Source data →
>>>>

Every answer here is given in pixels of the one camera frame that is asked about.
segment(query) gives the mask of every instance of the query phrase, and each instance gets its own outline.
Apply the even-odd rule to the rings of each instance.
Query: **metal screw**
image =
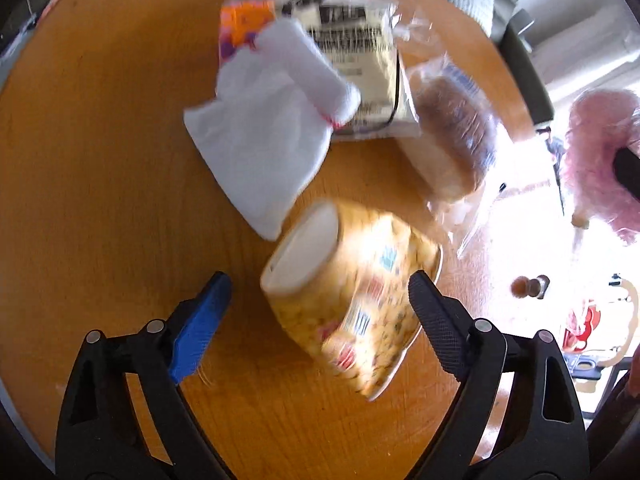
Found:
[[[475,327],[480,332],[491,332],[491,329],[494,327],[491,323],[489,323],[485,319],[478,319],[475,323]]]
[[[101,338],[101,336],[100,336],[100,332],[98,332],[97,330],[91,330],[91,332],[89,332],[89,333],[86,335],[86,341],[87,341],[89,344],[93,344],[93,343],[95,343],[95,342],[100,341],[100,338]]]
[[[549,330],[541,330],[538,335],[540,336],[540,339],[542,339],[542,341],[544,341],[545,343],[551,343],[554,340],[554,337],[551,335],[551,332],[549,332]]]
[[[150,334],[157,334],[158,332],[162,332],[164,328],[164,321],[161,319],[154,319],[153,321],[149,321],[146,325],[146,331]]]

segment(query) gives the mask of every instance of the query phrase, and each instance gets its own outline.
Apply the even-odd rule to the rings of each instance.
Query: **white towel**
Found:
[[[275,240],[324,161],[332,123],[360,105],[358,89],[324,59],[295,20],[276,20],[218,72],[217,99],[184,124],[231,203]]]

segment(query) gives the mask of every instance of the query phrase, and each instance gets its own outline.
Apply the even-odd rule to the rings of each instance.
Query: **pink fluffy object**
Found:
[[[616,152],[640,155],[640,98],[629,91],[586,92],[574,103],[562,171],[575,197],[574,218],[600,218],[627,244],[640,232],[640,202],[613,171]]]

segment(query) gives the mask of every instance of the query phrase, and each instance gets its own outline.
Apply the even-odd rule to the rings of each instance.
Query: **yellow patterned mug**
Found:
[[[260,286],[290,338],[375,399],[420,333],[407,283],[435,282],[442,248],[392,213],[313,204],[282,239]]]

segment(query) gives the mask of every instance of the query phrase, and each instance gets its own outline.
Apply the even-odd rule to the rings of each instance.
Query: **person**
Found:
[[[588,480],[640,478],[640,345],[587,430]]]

<<<<
>>>>

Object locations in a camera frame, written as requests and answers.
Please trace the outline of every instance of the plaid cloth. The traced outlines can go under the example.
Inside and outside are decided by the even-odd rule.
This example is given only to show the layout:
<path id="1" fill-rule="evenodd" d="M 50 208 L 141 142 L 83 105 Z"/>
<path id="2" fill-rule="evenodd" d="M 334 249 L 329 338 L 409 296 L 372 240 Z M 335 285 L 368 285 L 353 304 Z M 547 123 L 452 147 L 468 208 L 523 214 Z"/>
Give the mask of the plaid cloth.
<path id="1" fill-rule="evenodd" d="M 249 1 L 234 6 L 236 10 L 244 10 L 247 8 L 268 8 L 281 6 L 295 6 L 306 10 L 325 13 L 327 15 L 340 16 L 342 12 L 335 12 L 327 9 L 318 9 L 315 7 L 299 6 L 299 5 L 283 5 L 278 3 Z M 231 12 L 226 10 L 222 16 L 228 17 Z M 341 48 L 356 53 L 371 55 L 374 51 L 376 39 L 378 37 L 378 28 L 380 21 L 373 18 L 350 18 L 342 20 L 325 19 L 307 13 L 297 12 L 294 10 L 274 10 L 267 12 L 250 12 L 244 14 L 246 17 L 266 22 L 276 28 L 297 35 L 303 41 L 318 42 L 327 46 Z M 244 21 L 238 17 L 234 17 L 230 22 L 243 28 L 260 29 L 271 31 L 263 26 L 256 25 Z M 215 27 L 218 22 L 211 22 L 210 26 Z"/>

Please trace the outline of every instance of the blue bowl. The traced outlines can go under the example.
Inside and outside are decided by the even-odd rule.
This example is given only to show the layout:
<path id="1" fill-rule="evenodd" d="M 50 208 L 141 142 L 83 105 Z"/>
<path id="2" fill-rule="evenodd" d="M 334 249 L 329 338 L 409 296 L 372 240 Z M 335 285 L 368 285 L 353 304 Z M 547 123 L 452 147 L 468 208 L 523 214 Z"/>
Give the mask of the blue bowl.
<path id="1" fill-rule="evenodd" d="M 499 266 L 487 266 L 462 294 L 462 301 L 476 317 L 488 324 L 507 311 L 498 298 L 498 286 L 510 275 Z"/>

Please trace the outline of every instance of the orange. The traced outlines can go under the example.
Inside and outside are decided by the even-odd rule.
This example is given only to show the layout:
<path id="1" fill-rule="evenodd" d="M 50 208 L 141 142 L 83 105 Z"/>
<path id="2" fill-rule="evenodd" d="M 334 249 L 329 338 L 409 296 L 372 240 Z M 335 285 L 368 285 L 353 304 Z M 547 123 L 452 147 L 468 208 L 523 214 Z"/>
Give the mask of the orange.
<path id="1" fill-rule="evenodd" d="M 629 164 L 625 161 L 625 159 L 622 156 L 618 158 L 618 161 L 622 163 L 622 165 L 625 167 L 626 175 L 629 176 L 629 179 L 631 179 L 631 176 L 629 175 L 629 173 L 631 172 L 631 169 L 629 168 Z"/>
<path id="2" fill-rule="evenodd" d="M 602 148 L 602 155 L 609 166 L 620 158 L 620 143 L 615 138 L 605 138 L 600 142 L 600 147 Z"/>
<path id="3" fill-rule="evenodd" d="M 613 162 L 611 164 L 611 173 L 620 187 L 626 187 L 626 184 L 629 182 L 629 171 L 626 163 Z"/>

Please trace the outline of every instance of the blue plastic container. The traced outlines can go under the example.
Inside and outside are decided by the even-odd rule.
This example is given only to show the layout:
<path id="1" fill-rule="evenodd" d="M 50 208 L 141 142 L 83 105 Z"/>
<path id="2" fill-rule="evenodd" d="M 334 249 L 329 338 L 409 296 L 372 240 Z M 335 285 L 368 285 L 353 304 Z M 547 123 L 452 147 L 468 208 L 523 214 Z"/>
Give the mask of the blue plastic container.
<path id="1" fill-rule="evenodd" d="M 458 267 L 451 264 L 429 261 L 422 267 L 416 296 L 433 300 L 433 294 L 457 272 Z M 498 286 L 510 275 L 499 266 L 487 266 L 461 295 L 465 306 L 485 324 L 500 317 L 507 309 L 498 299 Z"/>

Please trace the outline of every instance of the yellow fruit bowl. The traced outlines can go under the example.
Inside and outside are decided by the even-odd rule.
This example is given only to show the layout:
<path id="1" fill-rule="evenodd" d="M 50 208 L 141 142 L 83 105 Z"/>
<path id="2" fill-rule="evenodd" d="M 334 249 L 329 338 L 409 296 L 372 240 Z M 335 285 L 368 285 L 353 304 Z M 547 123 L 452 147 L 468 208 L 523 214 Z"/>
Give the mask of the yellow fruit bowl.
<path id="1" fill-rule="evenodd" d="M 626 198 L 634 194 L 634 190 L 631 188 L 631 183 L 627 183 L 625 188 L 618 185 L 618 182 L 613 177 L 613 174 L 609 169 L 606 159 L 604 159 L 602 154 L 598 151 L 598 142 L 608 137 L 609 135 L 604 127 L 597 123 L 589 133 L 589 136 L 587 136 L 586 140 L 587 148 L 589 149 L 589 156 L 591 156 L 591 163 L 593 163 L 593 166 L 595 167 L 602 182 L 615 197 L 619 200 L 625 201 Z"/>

<<<<
>>>>

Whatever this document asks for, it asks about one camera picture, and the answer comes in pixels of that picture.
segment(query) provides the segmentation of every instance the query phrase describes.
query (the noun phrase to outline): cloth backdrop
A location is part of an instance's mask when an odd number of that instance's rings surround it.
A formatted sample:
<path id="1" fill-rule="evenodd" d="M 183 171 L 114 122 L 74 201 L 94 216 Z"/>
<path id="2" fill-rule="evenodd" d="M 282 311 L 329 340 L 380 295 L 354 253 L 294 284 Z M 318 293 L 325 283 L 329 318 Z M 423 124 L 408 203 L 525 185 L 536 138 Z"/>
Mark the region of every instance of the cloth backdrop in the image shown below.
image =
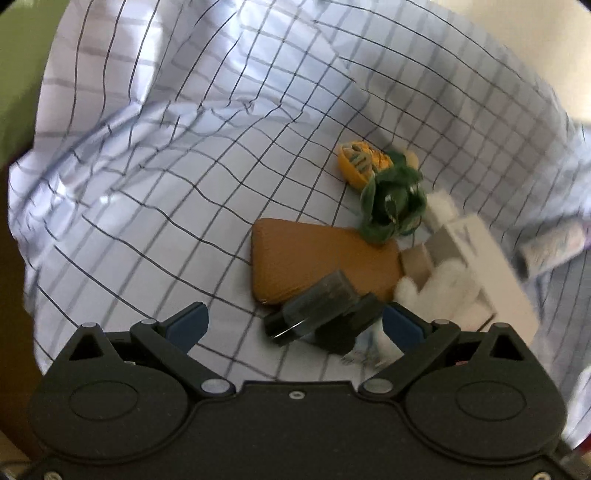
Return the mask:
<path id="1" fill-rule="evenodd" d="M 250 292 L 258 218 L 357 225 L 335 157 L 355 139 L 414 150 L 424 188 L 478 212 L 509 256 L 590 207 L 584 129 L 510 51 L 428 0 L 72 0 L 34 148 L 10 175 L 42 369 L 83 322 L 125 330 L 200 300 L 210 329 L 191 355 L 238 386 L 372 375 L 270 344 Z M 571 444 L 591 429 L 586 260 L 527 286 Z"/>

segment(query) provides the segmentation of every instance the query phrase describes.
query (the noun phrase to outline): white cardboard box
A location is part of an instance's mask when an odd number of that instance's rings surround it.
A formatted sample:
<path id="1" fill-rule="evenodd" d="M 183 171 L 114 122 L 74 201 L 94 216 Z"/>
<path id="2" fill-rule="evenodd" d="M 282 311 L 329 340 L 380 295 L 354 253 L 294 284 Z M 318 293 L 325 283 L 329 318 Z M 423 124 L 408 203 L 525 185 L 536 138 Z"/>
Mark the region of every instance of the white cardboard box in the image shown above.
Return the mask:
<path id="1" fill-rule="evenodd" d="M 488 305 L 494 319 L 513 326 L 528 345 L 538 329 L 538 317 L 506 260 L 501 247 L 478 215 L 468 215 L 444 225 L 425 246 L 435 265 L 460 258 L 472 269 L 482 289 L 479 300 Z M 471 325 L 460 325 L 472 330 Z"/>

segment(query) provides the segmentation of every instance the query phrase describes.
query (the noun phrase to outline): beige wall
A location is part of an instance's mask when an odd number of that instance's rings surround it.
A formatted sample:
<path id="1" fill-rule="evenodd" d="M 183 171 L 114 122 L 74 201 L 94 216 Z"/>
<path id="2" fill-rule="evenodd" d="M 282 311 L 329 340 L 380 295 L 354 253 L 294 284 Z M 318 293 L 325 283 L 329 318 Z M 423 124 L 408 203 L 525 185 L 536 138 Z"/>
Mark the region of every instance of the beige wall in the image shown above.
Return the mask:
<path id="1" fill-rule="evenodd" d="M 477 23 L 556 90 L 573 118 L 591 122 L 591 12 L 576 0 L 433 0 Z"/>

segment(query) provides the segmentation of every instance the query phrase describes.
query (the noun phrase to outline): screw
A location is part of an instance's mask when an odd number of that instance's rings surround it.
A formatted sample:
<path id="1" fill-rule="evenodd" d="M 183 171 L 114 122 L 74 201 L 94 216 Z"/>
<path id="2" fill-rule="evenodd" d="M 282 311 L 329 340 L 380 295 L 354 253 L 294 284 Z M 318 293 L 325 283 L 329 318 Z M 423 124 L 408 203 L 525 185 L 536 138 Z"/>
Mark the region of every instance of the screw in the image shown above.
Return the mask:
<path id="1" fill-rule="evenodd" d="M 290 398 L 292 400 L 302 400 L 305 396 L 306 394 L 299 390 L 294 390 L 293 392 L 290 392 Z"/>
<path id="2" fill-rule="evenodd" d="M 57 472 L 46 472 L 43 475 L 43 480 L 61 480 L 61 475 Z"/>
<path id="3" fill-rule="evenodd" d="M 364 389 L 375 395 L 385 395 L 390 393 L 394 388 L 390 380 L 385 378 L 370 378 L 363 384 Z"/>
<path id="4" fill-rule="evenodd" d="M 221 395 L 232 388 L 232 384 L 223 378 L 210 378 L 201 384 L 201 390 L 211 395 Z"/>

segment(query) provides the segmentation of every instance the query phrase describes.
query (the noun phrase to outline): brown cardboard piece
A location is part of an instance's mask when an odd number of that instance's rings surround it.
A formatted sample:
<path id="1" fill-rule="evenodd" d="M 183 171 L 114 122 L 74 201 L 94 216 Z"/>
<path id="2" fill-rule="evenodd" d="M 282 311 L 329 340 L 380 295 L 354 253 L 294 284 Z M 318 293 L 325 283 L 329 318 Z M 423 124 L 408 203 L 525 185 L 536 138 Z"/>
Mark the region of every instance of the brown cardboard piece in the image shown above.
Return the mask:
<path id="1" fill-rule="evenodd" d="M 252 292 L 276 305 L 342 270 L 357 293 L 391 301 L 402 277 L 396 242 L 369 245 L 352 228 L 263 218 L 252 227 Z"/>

<<<<

Problem requirements →
If the word "backdrop" appears in a line above, copy that line.

Response below →
query (the noun phrase to outline): cloth backdrop
Mark the region of every instance of the cloth backdrop in the image shown below.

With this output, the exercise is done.